In der neueren Armutsdiskussion – beispielsweise rund um den im Februar 2016 veröffentlichten Armutsbericht des Paritätischen Wohlfahrtsverbandes und anderer Sozialverbände (vgl.  Zeit zu handeln. Bericht zur Armutsentwicklung in Deutschland 2016) – spielt das Thema Altersarmut eine wichtige Rolle. Bislang konnte man sagen, dass die Altersarmut – wenn man sie denn misst an den Einkommensarmutsgefährdungsquoten – noch nie so niedrig war wie in den zurückliegenden Jahren.
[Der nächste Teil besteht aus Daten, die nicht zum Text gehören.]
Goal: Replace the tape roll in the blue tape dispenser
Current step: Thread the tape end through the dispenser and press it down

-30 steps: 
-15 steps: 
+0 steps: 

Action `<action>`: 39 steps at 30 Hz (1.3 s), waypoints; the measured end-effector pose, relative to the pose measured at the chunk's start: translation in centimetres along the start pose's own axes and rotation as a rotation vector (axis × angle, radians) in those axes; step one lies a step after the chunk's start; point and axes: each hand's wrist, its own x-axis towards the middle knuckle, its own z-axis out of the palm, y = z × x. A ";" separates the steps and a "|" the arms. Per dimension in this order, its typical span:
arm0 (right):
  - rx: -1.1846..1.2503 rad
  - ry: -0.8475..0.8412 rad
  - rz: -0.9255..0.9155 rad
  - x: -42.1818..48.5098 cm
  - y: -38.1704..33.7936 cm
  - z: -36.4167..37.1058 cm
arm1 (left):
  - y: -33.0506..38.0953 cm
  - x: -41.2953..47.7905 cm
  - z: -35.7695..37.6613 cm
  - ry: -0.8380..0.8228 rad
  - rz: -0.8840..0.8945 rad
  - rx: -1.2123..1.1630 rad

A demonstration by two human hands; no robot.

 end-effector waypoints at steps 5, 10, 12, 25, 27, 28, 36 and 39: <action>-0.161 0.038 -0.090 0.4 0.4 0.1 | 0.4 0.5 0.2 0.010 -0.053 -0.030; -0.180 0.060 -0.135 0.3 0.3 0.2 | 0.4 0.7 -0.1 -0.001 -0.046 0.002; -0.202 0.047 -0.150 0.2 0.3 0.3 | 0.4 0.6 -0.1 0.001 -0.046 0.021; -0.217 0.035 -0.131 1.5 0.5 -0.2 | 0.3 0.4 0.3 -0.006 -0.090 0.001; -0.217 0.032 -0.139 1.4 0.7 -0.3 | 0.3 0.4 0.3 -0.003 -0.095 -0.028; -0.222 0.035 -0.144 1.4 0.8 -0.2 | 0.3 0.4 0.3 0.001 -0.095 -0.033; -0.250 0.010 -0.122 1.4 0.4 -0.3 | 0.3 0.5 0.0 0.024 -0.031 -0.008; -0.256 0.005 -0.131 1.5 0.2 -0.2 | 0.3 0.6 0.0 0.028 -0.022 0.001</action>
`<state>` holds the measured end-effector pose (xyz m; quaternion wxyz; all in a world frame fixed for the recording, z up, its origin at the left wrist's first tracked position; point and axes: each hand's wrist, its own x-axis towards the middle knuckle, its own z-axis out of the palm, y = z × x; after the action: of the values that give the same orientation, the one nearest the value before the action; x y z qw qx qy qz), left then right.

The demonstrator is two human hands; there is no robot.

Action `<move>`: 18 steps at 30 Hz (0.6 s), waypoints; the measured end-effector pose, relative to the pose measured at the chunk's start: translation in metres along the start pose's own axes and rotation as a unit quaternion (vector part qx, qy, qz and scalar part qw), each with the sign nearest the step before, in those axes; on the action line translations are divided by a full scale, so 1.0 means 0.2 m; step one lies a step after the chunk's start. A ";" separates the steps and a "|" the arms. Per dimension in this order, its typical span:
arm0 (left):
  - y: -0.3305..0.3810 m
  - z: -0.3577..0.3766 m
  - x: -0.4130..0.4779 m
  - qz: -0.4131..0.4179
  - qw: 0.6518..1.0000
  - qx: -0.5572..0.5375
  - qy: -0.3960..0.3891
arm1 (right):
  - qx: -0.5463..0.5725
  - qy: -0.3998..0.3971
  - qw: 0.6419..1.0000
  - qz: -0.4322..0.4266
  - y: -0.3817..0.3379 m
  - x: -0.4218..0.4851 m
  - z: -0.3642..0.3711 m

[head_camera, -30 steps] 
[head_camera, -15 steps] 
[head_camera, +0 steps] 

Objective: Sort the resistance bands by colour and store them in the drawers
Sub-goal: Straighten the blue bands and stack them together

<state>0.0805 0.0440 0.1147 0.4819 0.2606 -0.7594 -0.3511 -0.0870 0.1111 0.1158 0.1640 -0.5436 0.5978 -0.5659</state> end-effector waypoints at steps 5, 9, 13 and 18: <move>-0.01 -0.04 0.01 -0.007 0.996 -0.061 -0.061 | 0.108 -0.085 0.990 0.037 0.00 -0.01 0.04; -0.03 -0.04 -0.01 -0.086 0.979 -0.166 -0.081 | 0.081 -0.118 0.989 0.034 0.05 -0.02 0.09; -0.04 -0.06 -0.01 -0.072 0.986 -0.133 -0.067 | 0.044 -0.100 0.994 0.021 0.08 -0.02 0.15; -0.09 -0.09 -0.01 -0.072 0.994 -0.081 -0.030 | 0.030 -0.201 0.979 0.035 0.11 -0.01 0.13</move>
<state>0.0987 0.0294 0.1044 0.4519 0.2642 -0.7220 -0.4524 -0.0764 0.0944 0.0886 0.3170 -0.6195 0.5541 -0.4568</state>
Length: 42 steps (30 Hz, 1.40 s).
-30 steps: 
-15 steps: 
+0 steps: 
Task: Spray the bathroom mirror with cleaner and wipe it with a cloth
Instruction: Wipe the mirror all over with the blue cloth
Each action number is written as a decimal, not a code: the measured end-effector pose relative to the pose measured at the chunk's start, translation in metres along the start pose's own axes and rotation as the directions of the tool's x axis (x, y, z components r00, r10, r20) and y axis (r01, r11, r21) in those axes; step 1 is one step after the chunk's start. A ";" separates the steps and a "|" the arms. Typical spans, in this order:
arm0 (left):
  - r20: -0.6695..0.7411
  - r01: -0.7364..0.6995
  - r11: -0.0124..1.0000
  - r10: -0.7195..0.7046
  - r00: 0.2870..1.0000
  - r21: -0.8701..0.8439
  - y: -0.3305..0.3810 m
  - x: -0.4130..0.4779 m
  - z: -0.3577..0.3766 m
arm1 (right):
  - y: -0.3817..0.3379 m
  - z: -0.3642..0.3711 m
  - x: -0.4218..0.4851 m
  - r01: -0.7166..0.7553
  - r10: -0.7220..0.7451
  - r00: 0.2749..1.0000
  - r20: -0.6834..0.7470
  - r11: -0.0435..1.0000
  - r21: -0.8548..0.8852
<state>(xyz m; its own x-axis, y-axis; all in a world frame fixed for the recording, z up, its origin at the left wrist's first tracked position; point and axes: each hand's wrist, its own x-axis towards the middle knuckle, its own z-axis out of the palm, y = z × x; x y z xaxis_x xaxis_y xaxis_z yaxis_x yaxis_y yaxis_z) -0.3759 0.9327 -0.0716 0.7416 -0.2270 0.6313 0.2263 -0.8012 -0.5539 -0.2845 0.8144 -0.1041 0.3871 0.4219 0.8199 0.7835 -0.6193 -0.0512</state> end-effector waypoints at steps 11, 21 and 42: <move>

Das ist durchaus auch und gerade als ein Erfolg der „alten“, umlagefinanzierten gesetzlichen Rentenversicherung als wichtigster Säule des Alterssicherungssystems zu verstehen. Aber offensichtlich verändert sich mit Blick auf diese Personengruppe einiges zu deren Ungunsten. So schreiben die Herausgeber des neuen Armutsberichts: »Hauptrisikogruppen seien Alleinerziehende und Erwerbslose sowie Rentnerinnen und Rentner, deren Armutsquote rasant gestiegen sei und erstmals über dem Durchschnitt liege.«

Auf einen ganz besonders wichtigen, in der bisherigen Diskussion über Altersarmut immer noch aber vernachlässigten Aspekt weist eine neue Studie hin, die vom Bundesinstitut für Bau-, Stadt- und Raumforschung (BBSR) veröffentlicht worden ist: Lebenslagen und Einkommenssituation älterer Menschen. Implikationen für Wohnungsversorgung und Wohnungsmärkte, so ist sie überschrieben. Erstellt wurde sie von Analyse & Konzepte. Beratungsgesellschaft für Wohnen, Immobilien, Stadtentwicklung aus Hamburg und dem Institut für Sozialforschung und Gesellschaftspolitik (ISG) aus Köln.